Exercise instructions: Return the data below in full and exactly, except that the pictures are dropped.
BEGIN Supplied data
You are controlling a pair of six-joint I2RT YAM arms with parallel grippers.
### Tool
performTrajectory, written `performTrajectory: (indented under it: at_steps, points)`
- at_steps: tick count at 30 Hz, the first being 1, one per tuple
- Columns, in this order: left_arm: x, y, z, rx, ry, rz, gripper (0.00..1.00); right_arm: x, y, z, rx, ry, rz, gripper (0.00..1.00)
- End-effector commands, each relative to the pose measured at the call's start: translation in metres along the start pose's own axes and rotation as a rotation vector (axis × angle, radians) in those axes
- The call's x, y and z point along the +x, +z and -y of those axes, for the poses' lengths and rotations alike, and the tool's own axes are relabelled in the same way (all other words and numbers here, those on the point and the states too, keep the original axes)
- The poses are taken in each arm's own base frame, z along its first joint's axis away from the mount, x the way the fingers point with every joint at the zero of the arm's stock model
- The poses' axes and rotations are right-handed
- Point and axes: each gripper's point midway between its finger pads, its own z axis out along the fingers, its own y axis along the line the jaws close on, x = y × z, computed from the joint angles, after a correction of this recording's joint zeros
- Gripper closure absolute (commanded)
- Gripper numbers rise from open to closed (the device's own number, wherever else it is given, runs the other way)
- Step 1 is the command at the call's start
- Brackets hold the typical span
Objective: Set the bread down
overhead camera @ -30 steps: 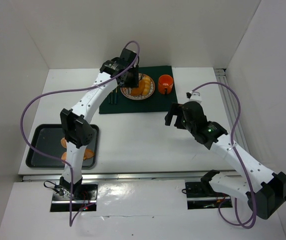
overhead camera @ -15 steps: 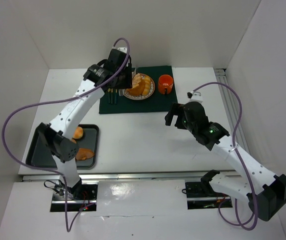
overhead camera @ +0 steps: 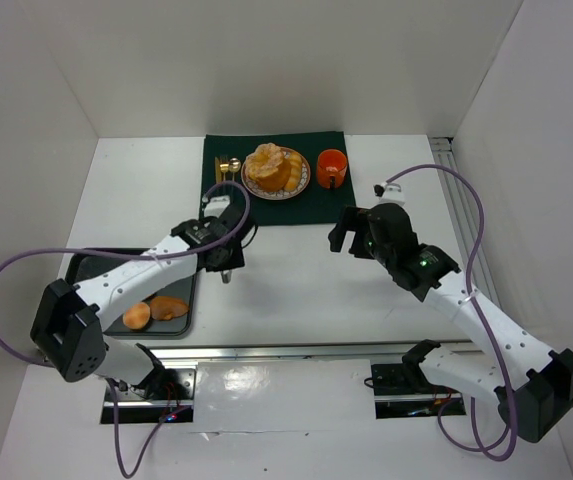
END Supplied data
Exercise answer:
You are controlling a pair of six-joint I2RT YAM arms with parallel grippers.
### Tool
performTrajectory, written `performTrajectory: (indented under it: at_steps, points)`
- at_steps: tick count at 30 Hz, the first being 1, one per tuple
- Columns, in this order: left_arm: x, y, z, rx, ry, rz, gripper (0.00..1.00); right_arm: x, y, z, rx, ry, rz, gripper (0.00..1.00)
- End-effector commands, each relative to the pose measured at the call's start: translation in metres along the start pose's own axes and rotation as a rotation vector (axis × angle, radians) in those axes
- The call's x, y and z point along the +x, +z and -y of those axes, for the poses' lengths and rotations alike, and the tool's own axes are relabelled in the same way (all other words and numbers here, those on the point and the states too, keep the original axes)
- The poses are taken in each arm's own base frame, z along its first joint's axis away from the mount, x the way the fingers point with every joint at the zero of the arm's stock model
- The poses' axes and rotations are right-handed
- Point and axes: each gripper's point midway between its finger pads, its own z axis out along the fingers, its own y axis along the line the jaws close on, x = y × z, computed from the joint angles, after a correction of this recording's joint zeros
- Gripper closure absolute (commanded)
- Gripper numbers rise from open to closed (the device's own number, wherever else it is given, runs the other way)
- Step 1 is the command at the call's start
- Brackets hold the typical span
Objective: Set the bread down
overhead camera @ -30 steps: 
overhead camera @ -15 steps: 
overhead camera @ +0 steps: 

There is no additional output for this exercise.